In the literature review, complications related to radiopharmaceutical infusion were not observed and complications related to the surgical procedure were mostly classified in the Clavien-Dindo scale as grade 1 - lymphorrhea (21%), fever (25- 30%), prolonged ileum [4,10,11]. This reinforces the greater safety and reduced complications of the procedure compared to standard lymphadenectomies.

Recurrence of prostate cancer presents a challenge for urologists and oncologists. Although it is a recent technology, radioguided surgery is an effective way to identify small metastases in patients undergoing salvage lymphadenectomy, helping the surgeon to detect diseased lymph nodes and not adding morbidity and mortality to the procedure. In the short term, there seems to be a positive influence with a reduction in disease progression, as it makes it possible to detect subcentimeter lesions. In the long term, some patients may even achieve a cure and, in others, there may be the prospect of postponing systemic. treatment.

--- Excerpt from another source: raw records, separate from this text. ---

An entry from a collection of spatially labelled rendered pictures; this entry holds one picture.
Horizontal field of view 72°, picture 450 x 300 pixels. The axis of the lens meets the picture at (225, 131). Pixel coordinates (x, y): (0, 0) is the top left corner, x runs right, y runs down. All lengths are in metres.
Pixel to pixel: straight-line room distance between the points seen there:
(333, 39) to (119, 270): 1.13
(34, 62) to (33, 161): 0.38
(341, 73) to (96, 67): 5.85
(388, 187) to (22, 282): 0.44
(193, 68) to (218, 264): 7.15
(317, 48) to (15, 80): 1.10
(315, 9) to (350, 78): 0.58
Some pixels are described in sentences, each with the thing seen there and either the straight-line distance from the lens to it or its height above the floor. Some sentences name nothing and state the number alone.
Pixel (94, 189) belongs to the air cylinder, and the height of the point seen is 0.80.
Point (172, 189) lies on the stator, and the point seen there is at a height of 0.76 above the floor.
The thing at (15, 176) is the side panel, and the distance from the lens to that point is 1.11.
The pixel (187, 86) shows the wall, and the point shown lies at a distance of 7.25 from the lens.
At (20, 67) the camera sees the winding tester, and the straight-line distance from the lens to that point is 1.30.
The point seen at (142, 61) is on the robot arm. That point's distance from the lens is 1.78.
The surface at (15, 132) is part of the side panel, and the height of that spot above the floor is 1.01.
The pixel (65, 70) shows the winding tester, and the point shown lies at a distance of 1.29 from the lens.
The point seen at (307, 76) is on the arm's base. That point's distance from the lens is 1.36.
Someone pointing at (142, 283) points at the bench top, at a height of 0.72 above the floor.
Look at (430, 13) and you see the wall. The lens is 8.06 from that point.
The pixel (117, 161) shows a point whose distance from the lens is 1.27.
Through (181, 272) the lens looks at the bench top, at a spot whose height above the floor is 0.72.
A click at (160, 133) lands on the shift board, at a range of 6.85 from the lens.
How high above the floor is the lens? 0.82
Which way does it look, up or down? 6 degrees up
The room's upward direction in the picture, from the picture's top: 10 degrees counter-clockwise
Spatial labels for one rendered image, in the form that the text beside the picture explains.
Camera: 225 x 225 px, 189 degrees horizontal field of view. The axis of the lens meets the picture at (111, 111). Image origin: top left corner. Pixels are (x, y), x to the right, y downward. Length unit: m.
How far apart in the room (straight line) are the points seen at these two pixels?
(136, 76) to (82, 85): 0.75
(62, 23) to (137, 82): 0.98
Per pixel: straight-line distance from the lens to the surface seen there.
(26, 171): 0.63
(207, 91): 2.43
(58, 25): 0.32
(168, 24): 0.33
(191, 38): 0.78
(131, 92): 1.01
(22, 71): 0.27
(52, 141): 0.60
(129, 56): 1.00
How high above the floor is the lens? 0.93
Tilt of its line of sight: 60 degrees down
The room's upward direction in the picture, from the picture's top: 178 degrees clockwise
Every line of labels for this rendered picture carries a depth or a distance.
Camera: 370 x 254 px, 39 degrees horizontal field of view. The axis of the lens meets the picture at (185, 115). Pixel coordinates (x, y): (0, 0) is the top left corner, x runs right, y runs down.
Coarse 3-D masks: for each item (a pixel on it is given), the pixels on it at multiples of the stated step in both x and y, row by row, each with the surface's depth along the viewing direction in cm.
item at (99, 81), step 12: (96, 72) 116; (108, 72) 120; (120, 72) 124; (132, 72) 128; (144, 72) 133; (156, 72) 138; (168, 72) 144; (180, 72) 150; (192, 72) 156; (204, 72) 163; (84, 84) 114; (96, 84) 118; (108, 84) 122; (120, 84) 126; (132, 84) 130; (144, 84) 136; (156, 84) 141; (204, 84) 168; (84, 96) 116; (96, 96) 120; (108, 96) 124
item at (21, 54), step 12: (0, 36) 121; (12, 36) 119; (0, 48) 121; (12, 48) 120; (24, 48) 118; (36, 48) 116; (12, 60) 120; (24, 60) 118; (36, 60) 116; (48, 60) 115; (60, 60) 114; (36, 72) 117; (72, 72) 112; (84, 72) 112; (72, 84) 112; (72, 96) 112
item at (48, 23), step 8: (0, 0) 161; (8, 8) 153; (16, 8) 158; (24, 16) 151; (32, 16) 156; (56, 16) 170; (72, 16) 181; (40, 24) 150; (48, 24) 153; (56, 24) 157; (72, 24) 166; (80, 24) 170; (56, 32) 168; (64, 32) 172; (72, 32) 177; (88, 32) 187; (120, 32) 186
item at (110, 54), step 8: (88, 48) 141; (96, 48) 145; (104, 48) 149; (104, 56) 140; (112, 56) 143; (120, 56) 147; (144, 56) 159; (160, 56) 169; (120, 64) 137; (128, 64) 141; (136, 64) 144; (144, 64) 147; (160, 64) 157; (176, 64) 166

Question: Is radioguided surgery an effective way to identify small metastases in patients undergoing salvage lymphadenectomy?

Pertinent Findings: In this case report the use of the gamma probe remained as a tool to aid in the removal of affected lymph nodes. Thanks to the signals that came from affected disease and was collect by the gamma probe we could affirm that lymph node tissue was completely performed, still during the intraoperative period.

Implications For Patient Care: Radioguided surgery is an effective way to identify small metastases in patients undergoing salvage lymphadenectomy, helping the surgeon to detect diseased lymph nodes and not adding morbidity and mortality to the procedure.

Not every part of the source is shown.